Load Preprocessind Data

darkanita · Jun 9, 2024 · 16c39e8 · 16c39e8
1 parent fa74f9e
commit 16c39e8
Show file tree

Hide file tree

Showing 2 changed files with 70 additions and 0 deletions.
diff --git a/.github/workflows/1. Load_Preprocessing_Data.yml b/.github/workflows/1. Load_Preprocessing_Data.yml
@@ -0,0 +1,27 @@
+name: 1. Load Preprocessing Data
+
+on:
+    push:
+      branches:
+        - main
+      paths:
+        - 'src/data_pipelines/preprocessing.py'
+
+jobs:
+  login:
+    runs-on: ubuntu-latest
+    steps:
+        - uses: actions/checkout@v4 
+        - uses: actions/setup-python@v5
+          with:
+            python-version: '3.12'
+            cache: 'pip' # caching pip dependencies
+        - run: pip install -r requirements.txt
+        - name: Login to WandB
+          env:
+            WANDB_API_KEY: ${{ secrets.WANDB_API_KEY }}
+          run: wandb login $WANDB_API_KEY
+        - name: Run load.py
+          env:
+            HUGGINGFACEHUB_API_TOKEN: ${{ secrets.HUGGINGFACEHUB_API_TOKEN }}
+          run: python src/data/preprocessing.py --IdExecution ${{ github.run_number }}
diff --git a/src/data_pipelines/preprocessing.py b/src/data_pipelines/preprocessing.py
@@ -0,0 +1,43 @@
+import os
+import argparse
+import langchain
+import wandb
+#from dotenv import load_dotenv, find_dotenv
+from langchain_huggingface import HuggingFaceEmbeddings
+from langchain_community.document_loaders import PyPDFLoader
+from langchain_chroma import Chroma
+from langchain_text_splitters import RecursiveCharacterTextSplitter
+
+#load_dotenv(find_dotenv())
+
+model_name = "jinaai/jina-embeddings-v2-small-en"
+
+embeddings = HuggingFaceEmbeddings(
+    model_name=model_name
+)
+
+parser = argparse.ArgumentParser()
+parser.add_argument('--IdExecution', type=str, help='ID of the execution')
+args = parser.parse_args()
+
+if args.IdExecution:
+    print(f"IdExecution: {args.IdExecution}")
+
+with wandb.init(project="LLMOps-Pycon2024",name=f"Preprocess Data ExecId-{args.IdExecution}", job_type="preprocess-data") as run:
+    file_path = "src/data/1810.04805v2.pdf"

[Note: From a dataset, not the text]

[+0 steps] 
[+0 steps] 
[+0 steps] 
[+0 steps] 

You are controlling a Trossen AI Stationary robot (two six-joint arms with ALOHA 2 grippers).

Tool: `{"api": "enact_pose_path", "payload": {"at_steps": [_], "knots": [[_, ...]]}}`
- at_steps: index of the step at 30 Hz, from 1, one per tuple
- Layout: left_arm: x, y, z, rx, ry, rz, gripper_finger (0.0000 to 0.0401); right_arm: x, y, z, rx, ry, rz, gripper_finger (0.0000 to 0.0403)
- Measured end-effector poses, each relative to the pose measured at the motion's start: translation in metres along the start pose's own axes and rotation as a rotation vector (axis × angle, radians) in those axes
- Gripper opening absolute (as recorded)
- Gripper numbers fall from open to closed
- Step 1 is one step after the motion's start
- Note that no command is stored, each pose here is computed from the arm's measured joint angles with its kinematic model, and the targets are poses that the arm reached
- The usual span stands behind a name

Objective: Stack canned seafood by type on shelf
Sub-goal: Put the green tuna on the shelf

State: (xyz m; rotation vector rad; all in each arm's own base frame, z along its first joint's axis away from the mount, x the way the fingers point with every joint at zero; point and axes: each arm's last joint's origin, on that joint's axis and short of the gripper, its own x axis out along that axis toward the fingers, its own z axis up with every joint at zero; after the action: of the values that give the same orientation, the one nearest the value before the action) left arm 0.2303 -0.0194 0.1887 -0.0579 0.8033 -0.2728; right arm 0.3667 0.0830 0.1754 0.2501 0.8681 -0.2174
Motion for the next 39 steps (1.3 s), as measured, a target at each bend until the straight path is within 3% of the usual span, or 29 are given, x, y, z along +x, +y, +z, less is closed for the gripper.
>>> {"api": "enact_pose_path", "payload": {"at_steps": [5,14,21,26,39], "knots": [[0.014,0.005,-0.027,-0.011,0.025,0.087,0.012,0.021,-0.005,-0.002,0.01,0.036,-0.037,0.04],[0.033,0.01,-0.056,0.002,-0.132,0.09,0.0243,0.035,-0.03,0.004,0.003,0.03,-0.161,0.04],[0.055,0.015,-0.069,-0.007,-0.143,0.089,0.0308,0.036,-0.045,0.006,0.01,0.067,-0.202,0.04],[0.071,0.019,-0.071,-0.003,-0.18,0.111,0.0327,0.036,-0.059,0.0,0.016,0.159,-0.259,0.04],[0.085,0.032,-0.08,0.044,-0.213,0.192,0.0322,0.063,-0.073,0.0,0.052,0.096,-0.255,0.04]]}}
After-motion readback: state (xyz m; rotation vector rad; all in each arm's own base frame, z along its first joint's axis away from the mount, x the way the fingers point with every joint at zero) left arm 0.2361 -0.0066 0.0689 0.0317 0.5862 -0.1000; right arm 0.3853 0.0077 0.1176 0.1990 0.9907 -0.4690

+    loader = PyPDFLoader(file_path)
+    docs = loader.load()
+    print(len(docs))
+    text_splitter = RecursiveCharacterTextSplitter(chunk_size=1000, chunk_overlap=200)

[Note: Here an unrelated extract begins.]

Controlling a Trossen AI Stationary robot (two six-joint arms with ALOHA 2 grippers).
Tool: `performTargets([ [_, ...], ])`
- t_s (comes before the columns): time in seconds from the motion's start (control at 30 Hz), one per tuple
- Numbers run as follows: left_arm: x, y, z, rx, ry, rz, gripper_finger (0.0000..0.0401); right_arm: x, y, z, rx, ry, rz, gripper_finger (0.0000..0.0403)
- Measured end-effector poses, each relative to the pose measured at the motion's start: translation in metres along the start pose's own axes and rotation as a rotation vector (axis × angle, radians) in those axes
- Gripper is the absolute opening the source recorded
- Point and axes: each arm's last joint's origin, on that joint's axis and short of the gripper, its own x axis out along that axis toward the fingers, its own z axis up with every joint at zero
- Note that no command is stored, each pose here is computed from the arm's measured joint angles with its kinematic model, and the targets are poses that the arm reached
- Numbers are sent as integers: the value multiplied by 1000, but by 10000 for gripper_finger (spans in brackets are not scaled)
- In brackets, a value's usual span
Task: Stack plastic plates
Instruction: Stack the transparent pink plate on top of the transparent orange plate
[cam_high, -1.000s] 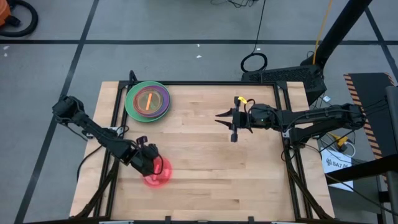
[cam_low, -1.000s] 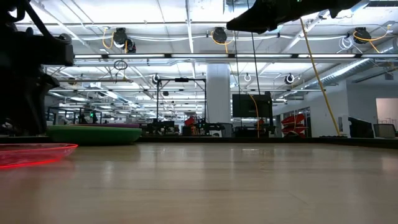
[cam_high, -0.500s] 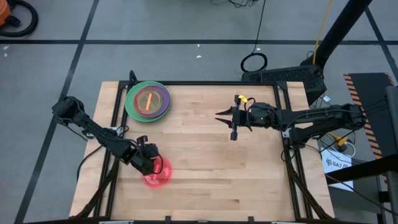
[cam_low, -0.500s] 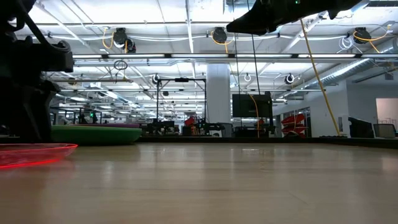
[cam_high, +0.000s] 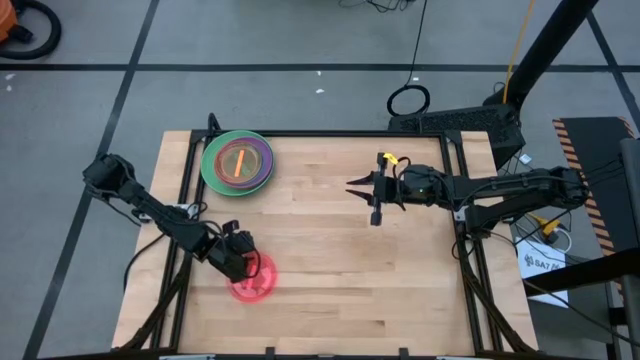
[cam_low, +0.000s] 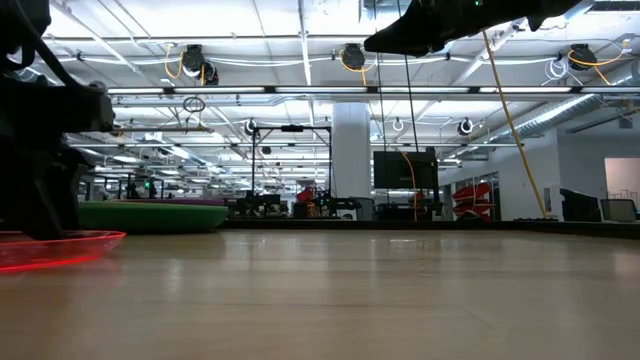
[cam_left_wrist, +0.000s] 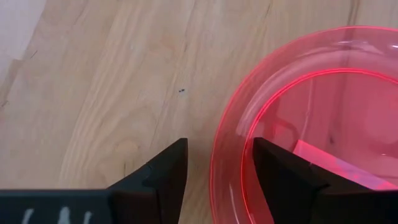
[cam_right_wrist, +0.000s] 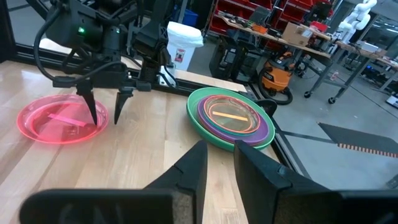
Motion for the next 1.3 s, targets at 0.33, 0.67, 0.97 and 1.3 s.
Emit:
performTargets([
  [0.33,-1,0,0,0,-1,-5,135,0,0,0,0,0,0,73],
  [0.67,-1,0,0,5,-4,-7,50,0,0,0,0,0,0,73],
  [0.97,-12,4,2,-7,-25,-28,5,0,0,0,0,0,0,73],
  [1.3,-23,6,7,3,-13,7,3,0,0,0,0,0,0,73],
])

+    splits = text_splitter.split_documents(docs)
+    vectorstore = Chroma.from_documents(documents=splits, embedding=embeddings,persist_directory="src/rag_db")
+    # 📦 save the vector database to the artifact
+    vectorstore_artifact = wandb.Artifact(
+        "vector-database", type="dataset", description="Vector Database for RAG model",
+        metadata={"source": file_path,
+                  "sizes": len(docs),
+                  "embedding": model_name,
+                  "chunks": len(splits),
+                  "destined_for": "rag-model"})
+    vectorstore_artifact.add_dir("src/rag_db")
+    run.log_artifact(vectorstore_artifact)